• _Task prompt_
All lines holding the word "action" are to be copied from the records beneath.

• _Working data_
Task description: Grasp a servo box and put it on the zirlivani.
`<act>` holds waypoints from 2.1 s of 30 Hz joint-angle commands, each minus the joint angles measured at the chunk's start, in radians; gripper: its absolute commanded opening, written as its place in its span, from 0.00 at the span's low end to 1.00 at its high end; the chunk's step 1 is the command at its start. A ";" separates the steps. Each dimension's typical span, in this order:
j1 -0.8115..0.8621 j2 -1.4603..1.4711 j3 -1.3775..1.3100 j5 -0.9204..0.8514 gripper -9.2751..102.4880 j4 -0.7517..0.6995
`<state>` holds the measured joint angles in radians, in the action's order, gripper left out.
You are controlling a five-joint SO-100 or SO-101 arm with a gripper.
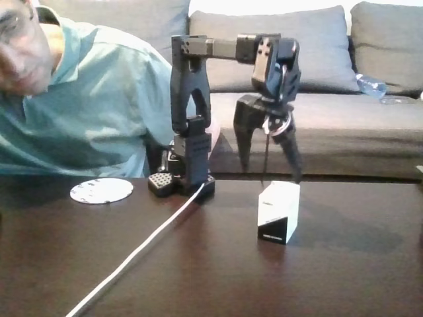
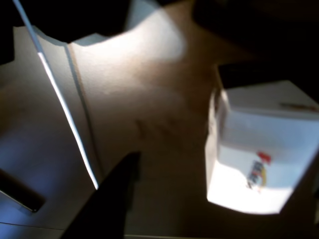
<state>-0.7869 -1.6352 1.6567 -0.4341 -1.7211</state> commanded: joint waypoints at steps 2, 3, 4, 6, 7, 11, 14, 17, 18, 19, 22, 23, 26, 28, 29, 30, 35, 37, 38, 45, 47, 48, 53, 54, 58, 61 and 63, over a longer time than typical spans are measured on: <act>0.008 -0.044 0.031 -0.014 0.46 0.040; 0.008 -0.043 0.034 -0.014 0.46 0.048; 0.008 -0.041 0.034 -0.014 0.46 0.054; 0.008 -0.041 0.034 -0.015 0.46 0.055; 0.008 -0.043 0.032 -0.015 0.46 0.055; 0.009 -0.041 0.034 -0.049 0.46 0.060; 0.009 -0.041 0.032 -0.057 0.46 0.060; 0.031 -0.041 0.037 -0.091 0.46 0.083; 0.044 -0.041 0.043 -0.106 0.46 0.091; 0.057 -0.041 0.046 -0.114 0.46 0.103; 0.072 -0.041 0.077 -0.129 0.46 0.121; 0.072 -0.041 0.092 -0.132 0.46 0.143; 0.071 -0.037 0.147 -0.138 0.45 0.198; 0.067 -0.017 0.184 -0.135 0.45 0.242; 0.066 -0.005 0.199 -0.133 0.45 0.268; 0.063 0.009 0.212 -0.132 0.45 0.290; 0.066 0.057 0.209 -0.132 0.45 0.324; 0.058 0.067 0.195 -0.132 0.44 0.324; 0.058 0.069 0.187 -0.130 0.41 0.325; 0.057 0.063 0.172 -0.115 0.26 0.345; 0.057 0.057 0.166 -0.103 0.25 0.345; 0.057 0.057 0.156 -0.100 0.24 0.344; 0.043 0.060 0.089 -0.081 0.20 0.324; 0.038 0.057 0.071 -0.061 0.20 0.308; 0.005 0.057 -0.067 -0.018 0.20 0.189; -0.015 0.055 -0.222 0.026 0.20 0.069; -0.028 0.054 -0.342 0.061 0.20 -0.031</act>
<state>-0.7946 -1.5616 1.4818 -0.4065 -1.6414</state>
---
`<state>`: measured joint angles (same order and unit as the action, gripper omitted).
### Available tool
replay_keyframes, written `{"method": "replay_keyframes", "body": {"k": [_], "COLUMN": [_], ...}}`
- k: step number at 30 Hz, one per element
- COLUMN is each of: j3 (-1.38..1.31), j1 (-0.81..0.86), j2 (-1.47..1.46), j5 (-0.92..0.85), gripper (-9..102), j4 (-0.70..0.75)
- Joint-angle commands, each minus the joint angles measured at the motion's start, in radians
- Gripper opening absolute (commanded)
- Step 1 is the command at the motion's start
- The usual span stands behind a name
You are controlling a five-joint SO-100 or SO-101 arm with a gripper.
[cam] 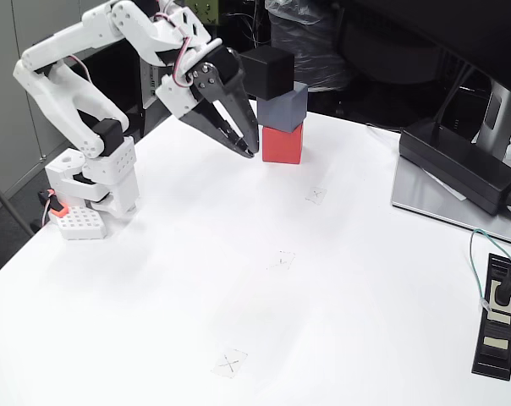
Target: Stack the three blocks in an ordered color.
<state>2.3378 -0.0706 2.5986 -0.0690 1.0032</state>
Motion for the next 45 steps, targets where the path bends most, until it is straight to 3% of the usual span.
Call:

• _Answer to the exercise_
`<state>` holds the measured joint angles in radians, in the action's order, gripper left out.
`<state>`: measured joint angles (same order and unit as the action, gripper omitted).

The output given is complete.